An important consideration when creating a special needs trust is that it must be set up to ensure that the beneficiary won't lose their government benefits, such as SSI and Medicaid.
How to Set Up a Special Needs Trust
If you set up the trust incorrectly, its entire contents will end up being paid out for the beneficiary's medical bills or other costs until the trust is depleted. But the trust will be there to ensure that your loved one is able to maintain a decent standard of living when you're no longer available if you do set it up properly.
Choose the Correct Structure
Trust funds come in two primary forms. They're either revocable and irrevocable trusts. You must first decide which type of trust best suits your needs and goals.
- Revocable Trust: A revocable trust might be helpful if you think you want or need to take its assets back out at any point, but it's also subject to claims by creditors. It requires that you, the grantor, pay taxes on its income. But revocable trusts aren't subject to the probate process.
- Irrevocable Trust: Setting up an irrevocable trust means that you can't change your mind later and access any of the funds or alter any of its terms. These trusts avoid the probate process, too, and they're also not subject to estate taxes or claims by creditors. They pay their own income taxes.
Where you establish your trust can affect the form it must take. For example, New Jersey state laws dictate that special needs trusts must be irrevocable and for the sole benefit of the designated beneficiary.
Open a Special Needs Trust Bank Account
You must establish a special needs trust bank account for the beneficiary. The complications involved in forming a special needs trust make it advisable to seek the assistance of an experienced attorney. A simple mistake could cost the beneficiary all their government benefits and the cash in their trust fund as well.
Check with the Bar Association in your state for a referral service that can help you find the type of lawyer you need.
Set Up the Trust
Determine the terms to be included in the trust. Consider that it must be established by someone other than the beneficiary in most states. It must be managed by a trustee who can use their discretion when providing funds to the beneficiary. It should make clear that the trust cannot pay out more in benefits than the government allows.
Also, ensure that you fill the right forms for your state. For example, you must complete a special needs trust Texas form if you're setting the trust up in that state.
You can sign the final version of the trust documents when you've set up the trust. Trust documents are legal forms and must be signed and notarized in front of witnesses.
Choose the Trustee and Custodian
Choose a trustee to manage the account and a custodian to hold the assets. You can be the trustee if you set up a revocable trust, but your trust documents should also assign a successor, such as a sibling or another trusted relative, to take over should you die or become incapacitated. The custodian is typically a bank that holds the funds in an account for the benefit of the beneficiary.
You can select the custodian by creating a savings account at a bank, credit union or other financial institution. This account must be placed into the trust so it won't belong to an individual but instead will belong to the trust itself.

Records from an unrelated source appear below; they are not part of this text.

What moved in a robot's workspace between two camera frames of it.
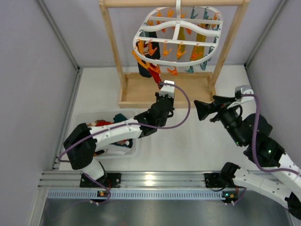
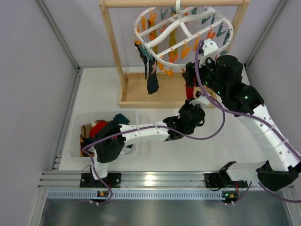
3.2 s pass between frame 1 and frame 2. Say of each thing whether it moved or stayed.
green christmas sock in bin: stayed
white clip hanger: moved
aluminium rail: stayed
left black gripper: moved
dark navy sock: moved
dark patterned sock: moved
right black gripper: moved
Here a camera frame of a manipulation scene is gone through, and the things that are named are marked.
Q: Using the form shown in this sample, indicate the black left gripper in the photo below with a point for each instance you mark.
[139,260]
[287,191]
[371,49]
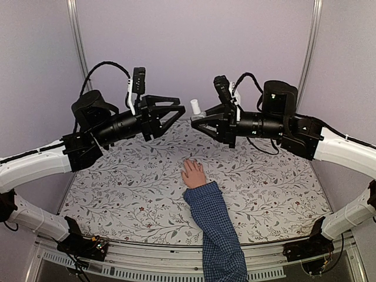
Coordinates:
[151,124]

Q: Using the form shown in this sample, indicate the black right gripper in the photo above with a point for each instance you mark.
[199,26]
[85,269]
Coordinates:
[224,122]

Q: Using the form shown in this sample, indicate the clear nail polish bottle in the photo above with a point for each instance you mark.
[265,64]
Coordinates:
[198,116]

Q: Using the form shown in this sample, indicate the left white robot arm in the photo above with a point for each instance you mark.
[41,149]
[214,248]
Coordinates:
[101,126]

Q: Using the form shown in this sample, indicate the blue checkered sleeve forearm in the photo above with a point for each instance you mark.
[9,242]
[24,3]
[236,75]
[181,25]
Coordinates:
[222,256]

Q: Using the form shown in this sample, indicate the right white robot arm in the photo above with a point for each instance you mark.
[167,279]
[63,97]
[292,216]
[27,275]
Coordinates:
[303,136]

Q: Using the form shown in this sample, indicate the person's bare hand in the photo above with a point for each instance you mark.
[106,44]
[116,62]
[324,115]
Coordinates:
[193,174]

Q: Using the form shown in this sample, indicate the floral patterned table mat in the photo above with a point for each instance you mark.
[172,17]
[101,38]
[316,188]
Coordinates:
[135,191]

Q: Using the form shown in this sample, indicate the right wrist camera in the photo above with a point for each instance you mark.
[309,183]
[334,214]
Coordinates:
[227,94]

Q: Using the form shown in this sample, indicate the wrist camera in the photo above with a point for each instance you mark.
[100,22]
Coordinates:
[227,94]
[136,88]

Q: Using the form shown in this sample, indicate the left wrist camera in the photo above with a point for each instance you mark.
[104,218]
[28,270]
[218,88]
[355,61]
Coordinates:
[136,88]

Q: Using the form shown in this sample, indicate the left aluminium frame post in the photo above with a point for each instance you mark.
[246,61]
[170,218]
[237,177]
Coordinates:
[79,46]

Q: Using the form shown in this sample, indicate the aluminium frame post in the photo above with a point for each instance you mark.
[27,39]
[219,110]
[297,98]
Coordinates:
[79,46]
[309,53]

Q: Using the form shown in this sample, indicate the right aluminium frame post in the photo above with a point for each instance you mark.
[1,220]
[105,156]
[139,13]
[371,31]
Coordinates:
[309,53]

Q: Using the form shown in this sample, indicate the front aluminium rail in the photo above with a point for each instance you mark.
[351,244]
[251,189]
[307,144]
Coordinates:
[147,262]

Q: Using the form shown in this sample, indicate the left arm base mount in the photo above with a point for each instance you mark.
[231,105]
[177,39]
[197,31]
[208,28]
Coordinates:
[94,248]

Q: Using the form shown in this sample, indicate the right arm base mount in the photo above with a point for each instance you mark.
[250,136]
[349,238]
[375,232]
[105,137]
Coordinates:
[316,244]

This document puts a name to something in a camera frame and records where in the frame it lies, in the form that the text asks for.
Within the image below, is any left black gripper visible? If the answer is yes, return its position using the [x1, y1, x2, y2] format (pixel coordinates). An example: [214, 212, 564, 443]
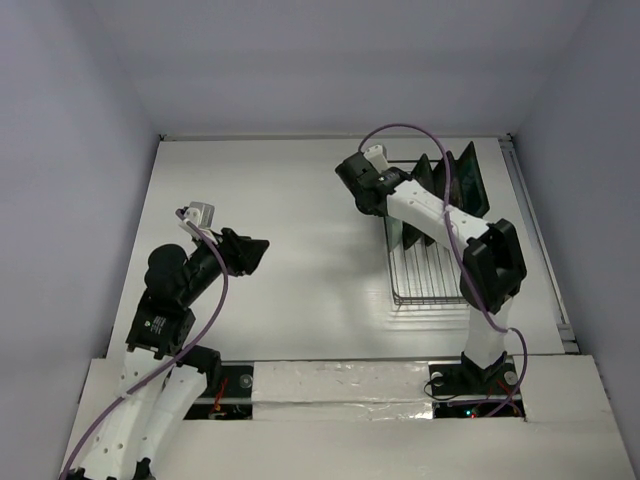
[180, 225, 268, 303]

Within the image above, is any black floral square plate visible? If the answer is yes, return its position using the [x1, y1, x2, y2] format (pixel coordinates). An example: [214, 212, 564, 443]
[401, 153, 435, 250]

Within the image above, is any light green plate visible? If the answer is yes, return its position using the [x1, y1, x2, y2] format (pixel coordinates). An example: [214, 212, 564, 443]
[386, 217, 403, 251]

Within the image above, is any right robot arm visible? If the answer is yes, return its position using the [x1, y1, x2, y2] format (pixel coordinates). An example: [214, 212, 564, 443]
[335, 152, 527, 392]

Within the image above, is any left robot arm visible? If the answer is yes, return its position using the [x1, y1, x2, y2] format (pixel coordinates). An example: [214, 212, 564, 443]
[60, 228, 270, 479]

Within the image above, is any dark green square plate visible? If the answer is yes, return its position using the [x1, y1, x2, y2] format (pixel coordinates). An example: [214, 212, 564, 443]
[451, 141, 490, 218]

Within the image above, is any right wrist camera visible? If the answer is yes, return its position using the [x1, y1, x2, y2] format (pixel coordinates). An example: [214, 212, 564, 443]
[363, 144, 390, 173]

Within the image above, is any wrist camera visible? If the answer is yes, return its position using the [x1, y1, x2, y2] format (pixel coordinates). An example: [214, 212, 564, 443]
[176, 201, 215, 238]
[363, 144, 390, 173]

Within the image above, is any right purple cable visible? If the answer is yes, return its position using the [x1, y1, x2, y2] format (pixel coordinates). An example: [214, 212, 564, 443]
[357, 123, 529, 419]

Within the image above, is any purple cable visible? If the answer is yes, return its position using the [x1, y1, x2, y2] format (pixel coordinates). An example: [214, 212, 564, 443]
[357, 123, 529, 419]
[58, 209, 232, 480]

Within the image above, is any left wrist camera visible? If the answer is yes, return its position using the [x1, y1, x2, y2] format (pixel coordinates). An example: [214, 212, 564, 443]
[176, 201, 215, 238]

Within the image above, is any wire dish rack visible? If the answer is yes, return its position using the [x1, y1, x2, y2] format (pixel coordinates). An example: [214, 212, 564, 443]
[383, 158, 471, 305]

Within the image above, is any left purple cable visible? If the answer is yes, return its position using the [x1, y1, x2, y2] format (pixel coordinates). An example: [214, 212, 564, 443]
[58, 209, 232, 480]

In most cases you can add to this account at any time, but you may no longer have access to those funds after you deposit them there. Build the account so that there will be enough money in the trust to care for your loved one after you die.

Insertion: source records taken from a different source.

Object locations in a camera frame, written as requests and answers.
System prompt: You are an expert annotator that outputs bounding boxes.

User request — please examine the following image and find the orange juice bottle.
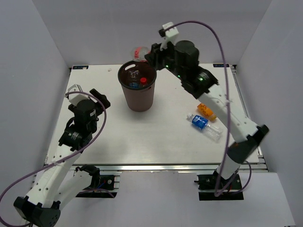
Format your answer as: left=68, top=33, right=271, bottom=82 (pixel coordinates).
left=197, top=103, right=216, bottom=122

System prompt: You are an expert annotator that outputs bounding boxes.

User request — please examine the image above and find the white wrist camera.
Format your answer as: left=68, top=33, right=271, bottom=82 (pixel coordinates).
left=65, top=84, right=89, bottom=106
left=159, top=22, right=179, bottom=51

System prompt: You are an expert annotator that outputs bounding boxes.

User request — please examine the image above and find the brown plastic waste bin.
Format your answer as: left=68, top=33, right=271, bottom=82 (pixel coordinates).
left=118, top=61, right=157, bottom=112

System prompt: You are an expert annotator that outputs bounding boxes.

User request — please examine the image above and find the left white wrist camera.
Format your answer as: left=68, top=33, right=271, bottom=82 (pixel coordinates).
left=65, top=84, right=89, bottom=106

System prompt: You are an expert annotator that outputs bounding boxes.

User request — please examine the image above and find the right blue table sticker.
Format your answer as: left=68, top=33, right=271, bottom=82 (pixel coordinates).
left=213, top=63, right=230, bottom=68

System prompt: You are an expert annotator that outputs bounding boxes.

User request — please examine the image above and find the clear bottle red label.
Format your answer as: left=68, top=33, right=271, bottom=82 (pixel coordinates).
left=139, top=77, right=148, bottom=87

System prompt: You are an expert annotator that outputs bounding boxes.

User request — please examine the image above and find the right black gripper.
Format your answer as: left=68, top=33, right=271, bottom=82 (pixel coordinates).
left=144, top=38, right=186, bottom=80

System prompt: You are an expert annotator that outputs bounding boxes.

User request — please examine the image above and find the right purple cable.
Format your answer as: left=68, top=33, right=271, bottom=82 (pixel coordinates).
left=165, top=20, right=252, bottom=197

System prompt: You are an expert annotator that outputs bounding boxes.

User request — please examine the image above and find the clear bottle blue label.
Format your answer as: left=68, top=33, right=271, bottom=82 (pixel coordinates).
left=127, top=70, right=142, bottom=88

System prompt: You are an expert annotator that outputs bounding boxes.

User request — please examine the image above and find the blue table sticker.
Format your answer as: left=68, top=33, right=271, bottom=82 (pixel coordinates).
left=72, top=65, right=89, bottom=70
left=213, top=63, right=230, bottom=68

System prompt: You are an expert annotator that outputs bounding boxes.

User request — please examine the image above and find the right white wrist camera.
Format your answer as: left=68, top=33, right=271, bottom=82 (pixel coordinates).
left=159, top=22, right=179, bottom=51

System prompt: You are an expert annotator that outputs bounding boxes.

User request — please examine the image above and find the small red-cap bottle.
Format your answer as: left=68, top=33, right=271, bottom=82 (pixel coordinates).
left=131, top=46, right=150, bottom=62

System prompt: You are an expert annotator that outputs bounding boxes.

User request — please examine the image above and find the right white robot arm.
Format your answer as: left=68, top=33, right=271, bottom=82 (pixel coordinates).
left=145, top=41, right=269, bottom=189

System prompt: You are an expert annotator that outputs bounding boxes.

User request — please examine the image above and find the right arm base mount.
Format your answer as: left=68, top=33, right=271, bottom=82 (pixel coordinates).
left=194, top=174, right=244, bottom=201

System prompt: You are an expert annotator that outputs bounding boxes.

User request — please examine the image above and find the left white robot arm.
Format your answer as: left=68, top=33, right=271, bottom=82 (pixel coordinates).
left=14, top=89, right=111, bottom=227

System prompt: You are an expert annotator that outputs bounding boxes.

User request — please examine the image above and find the Pocari Sweat blue bottle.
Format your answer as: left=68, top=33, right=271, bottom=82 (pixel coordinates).
left=187, top=113, right=222, bottom=142

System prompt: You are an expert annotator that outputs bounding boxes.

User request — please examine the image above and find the left blue table sticker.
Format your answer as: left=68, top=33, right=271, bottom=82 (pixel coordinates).
left=72, top=65, right=89, bottom=70

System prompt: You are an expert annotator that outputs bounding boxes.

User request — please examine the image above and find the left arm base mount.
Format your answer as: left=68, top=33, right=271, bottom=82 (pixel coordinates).
left=74, top=165, right=120, bottom=198

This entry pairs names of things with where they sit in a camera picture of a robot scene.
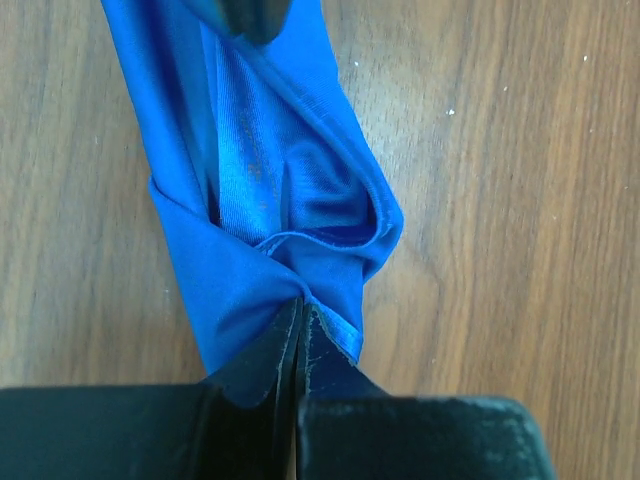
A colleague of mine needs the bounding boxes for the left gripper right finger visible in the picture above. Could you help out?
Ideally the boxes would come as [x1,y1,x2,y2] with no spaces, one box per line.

Consider adding a life insurance policy to the special needs trust to provide an additional source of funding for the beneficiary in the future.
You should consult with an attorney to make sure it complies with the law in every detail when setting up a special needs trust and its savings account. You run the risk of the trust not being recognized otherwise and the beneficiary would then lose their benefits.
- Consider adding a life insurance policy to the trust, to provide an additional source of funding for the beneficiary in the future. Making it part of an irrevocable trust will offer tax benefits to your beneficiary.
- When setting up a special needs trust savings account, you should consult with an attorney to make sure it complies with the law in every detail. If you don’t, you run the risk of the trust not being recognized and the beneficiary would then lose her benefits.